Online Algorithmic Recourse by Collective Action
Elliot Creager, Richard Zemel
TL;DR
The paper addresses recourse under online model updates, proposing Online Algorithmic Recourse (OAR) where data subjects perturb training data to influence the online learning of $\theta$ through a bi-level optimization. It demonstrates that coordinated, collective perturbations can yield better target outcomes for a query subject than isolated perturbations, using simple nearest-centroid experiments on Iris and MNIST embeddings. This highlights a potential for group-driven influence over deployed systems that learn online, with implications for fairness, robustness, and require understanding of how training-data dynamics shape automated decisions. The work also connects to adversarial training, data poisoning, and protective optimization frameworks, pointing to rich directions for future research, including broader actionability constraints and black-box scenarios.
Abstract
Research on algorithmic recourse typically considers how an individual can reasonably change an unfavorable automated decision when interacting with a fixed decision-making system.

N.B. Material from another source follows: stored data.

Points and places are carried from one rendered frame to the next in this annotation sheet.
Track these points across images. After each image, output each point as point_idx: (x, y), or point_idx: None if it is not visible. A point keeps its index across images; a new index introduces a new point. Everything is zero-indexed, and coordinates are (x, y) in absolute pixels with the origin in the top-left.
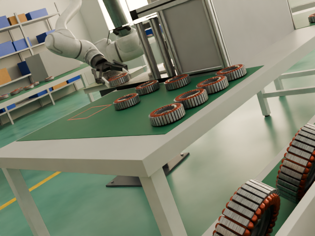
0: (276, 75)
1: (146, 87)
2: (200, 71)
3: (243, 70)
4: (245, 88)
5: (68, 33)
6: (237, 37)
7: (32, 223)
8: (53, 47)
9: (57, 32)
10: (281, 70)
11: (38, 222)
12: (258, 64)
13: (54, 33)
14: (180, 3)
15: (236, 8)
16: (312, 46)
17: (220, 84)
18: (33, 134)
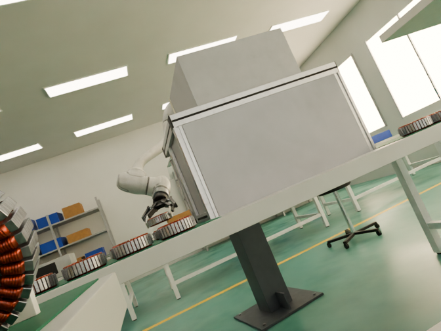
0: (224, 232)
1: (155, 232)
2: (201, 216)
3: (179, 226)
4: (136, 258)
5: (136, 171)
6: (233, 173)
7: None
8: (119, 186)
9: (126, 172)
10: (241, 224)
11: None
12: (230, 212)
13: (121, 173)
14: (170, 138)
15: (233, 136)
16: (336, 180)
17: (122, 247)
18: None
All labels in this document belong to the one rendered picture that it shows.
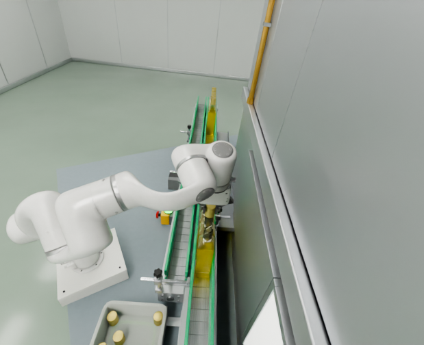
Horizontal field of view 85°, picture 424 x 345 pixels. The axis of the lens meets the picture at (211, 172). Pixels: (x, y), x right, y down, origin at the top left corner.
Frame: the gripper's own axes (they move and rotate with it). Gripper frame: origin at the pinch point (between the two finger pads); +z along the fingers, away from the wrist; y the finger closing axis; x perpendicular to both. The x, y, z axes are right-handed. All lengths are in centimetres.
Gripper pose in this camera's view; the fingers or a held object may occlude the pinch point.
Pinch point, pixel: (210, 207)
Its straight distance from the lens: 77.7
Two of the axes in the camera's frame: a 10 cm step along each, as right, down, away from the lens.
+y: -9.9, -0.9, -0.6
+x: -0.3, 8.0, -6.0
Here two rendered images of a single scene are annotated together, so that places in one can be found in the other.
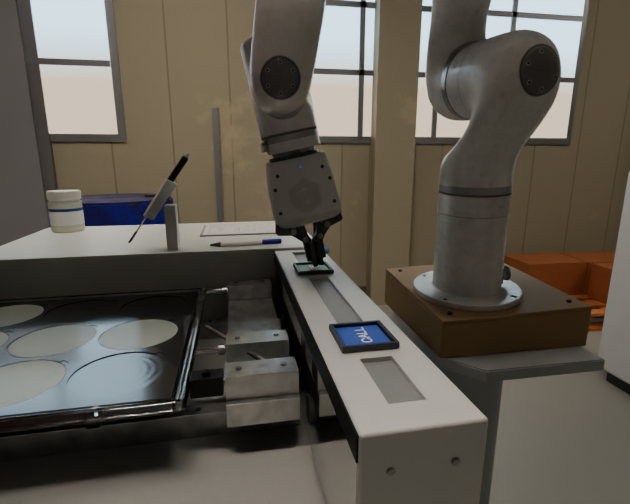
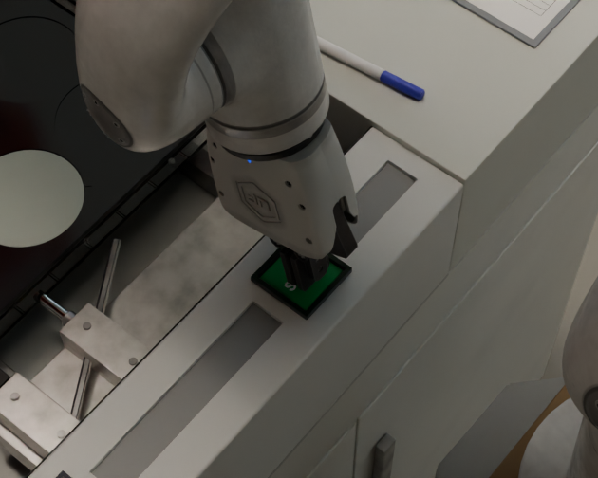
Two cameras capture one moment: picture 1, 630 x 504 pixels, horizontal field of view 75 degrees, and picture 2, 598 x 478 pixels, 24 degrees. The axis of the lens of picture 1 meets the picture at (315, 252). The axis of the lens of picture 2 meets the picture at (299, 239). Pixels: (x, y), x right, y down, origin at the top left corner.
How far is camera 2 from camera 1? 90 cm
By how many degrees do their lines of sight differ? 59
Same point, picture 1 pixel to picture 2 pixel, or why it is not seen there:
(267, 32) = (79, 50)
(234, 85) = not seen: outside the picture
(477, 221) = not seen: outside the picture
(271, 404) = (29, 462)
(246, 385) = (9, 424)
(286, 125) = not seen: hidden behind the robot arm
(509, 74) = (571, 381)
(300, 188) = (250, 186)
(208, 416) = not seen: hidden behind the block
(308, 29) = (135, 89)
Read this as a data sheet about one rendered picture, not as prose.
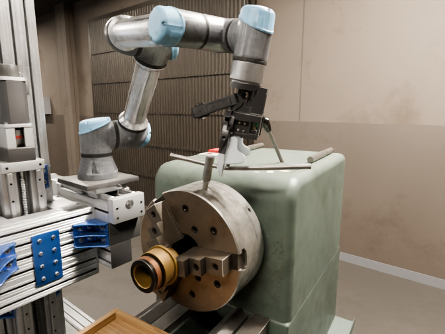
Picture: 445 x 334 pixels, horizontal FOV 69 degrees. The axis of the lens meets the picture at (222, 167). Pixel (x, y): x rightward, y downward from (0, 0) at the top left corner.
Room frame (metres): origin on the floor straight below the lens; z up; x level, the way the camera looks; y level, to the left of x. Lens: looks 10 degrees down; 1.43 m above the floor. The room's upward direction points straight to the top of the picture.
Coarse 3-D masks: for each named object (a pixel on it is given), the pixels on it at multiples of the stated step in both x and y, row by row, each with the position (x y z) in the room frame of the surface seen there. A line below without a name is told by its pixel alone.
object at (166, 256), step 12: (156, 252) 0.66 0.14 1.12; (168, 252) 0.67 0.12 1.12; (132, 264) 0.65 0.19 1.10; (144, 264) 0.63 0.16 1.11; (156, 264) 0.63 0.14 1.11; (168, 264) 0.65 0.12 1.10; (132, 276) 0.65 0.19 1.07; (144, 276) 0.66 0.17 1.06; (156, 276) 0.62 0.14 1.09; (168, 276) 0.64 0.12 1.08; (144, 288) 0.63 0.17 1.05; (156, 288) 0.62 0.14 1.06
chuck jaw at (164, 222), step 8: (160, 200) 0.80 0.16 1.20; (152, 208) 0.75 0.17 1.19; (160, 208) 0.76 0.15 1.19; (168, 208) 0.78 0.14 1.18; (152, 216) 0.76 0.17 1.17; (160, 216) 0.74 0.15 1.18; (168, 216) 0.76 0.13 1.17; (152, 224) 0.76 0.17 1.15; (160, 224) 0.73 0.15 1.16; (168, 224) 0.74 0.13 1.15; (176, 224) 0.76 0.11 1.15; (152, 232) 0.73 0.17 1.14; (160, 232) 0.71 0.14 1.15; (168, 232) 0.73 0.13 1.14; (176, 232) 0.75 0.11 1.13; (152, 240) 0.70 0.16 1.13; (160, 240) 0.70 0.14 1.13; (168, 240) 0.72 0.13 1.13; (176, 240) 0.73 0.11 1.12
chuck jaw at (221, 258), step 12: (192, 252) 0.70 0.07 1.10; (204, 252) 0.69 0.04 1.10; (216, 252) 0.69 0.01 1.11; (228, 252) 0.69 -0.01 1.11; (180, 264) 0.66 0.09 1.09; (192, 264) 0.67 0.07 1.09; (204, 264) 0.67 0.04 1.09; (216, 264) 0.66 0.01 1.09; (228, 264) 0.67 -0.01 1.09; (240, 264) 0.68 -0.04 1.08; (180, 276) 0.66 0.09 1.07
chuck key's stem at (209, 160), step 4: (208, 156) 0.76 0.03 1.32; (212, 156) 0.76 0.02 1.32; (208, 160) 0.76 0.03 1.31; (212, 160) 0.76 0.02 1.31; (208, 164) 0.76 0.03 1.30; (212, 164) 0.76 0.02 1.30; (204, 168) 0.76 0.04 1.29; (208, 168) 0.76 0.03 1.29; (212, 168) 0.76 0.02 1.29; (204, 172) 0.76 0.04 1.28; (208, 172) 0.76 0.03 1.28; (204, 176) 0.76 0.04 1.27; (208, 176) 0.76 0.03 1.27; (204, 180) 0.76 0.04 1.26; (208, 180) 0.76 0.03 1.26; (204, 184) 0.77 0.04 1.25; (208, 184) 0.77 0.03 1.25; (204, 188) 0.77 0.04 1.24
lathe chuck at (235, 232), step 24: (168, 192) 0.78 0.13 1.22; (192, 192) 0.74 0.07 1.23; (216, 192) 0.77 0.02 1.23; (144, 216) 0.83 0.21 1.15; (192, 216) 0.74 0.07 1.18; (216, 216) 0.70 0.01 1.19; (240, 216) 0.74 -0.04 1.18; (144, 240) 0.83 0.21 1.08; (192, 240) 0.85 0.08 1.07; (216, 240) 0.70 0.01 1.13; (240, 240) 0.69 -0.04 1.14; (192, 288) 0.74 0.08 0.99; (216, 288) 0.70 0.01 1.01; (240, 288) 0.71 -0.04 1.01
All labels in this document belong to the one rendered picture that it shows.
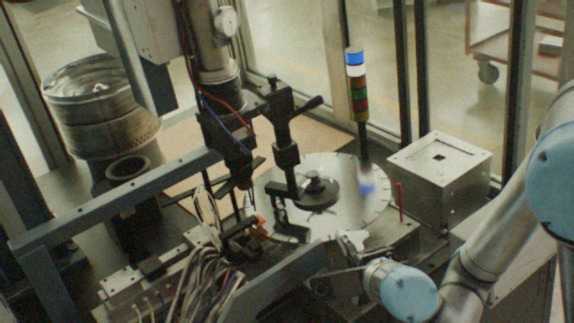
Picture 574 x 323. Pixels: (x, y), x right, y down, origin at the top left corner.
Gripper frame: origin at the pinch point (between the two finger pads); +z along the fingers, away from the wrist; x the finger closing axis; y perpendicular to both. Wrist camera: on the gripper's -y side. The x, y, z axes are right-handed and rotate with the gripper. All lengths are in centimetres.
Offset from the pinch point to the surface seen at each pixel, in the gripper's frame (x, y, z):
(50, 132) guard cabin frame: 52, -68, 89
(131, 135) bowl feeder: 42, -39, 55
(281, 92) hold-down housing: 36.0, -5.2, -10.2
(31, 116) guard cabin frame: 58, -71, 84
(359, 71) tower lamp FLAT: 40.1, 19.8, 20.7
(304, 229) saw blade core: 9.0, -5.5, 2.7
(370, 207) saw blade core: 9.6, 9.4, 3.1
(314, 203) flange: 13.3, -1.3, 7.4
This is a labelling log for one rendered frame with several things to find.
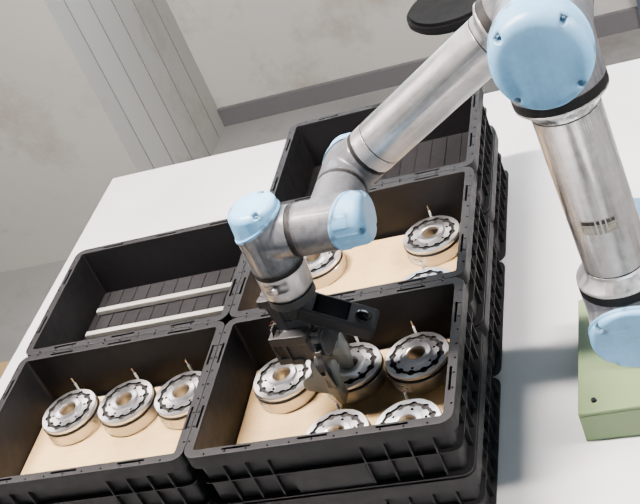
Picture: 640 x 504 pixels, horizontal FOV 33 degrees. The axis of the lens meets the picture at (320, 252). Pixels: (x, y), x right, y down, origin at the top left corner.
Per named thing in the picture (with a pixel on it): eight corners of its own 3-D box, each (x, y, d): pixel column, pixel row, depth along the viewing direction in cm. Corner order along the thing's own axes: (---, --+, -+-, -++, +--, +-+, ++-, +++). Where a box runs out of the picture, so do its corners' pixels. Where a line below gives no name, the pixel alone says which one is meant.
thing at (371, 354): (387, 341, 171) (386, 338, 171) (374, 388, 164) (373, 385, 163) (328, 347, 175) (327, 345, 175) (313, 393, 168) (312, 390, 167)
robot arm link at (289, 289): (309, 245, 156) (294, 282, 150) (320, 269, 159) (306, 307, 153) (262, 252, 159) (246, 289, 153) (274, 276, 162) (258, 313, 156)
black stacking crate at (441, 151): (496, 129, 218) (480, 81, 212) (491, 218, 195) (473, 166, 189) (312, 171, 231) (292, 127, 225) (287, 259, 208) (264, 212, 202)
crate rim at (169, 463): (232, 329, 180) (226, 318, 178) (187, 470, 157) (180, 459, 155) (28, 366, 193) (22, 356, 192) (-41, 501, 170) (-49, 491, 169)
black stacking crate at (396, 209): (491, 219, 195) (473, 167, 189) (485, 331, 172) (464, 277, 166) (287, 260, 208) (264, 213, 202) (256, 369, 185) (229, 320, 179)
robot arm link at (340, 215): (368, 162, 150) (295, 177, 154) (354, 209, 141) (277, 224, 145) (386, 208, 154) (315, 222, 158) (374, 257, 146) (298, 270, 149)
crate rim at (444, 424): (469, 286, 166) (464, 274, 165) (457, 433, 143) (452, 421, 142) (232, 329, 180) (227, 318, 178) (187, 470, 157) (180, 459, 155)
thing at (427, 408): (441, 394, 158) (440, 391, 157) (444, 446, 149) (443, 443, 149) (375, 409, 160) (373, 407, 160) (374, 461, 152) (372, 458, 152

This paper focuses instead on the online setting, where system parameters are updated dynamically according to interactions with data subjects. Beyond the typical individual-level recourse, the online setting opens up new ways for groups to shape system decisions by leveraging the parameter update rule. We show empirically that recourse can be improved when users coordinate by jointly computing their feature perturbations, underscoring the importance of collective action in mitigating adverse automated decisions.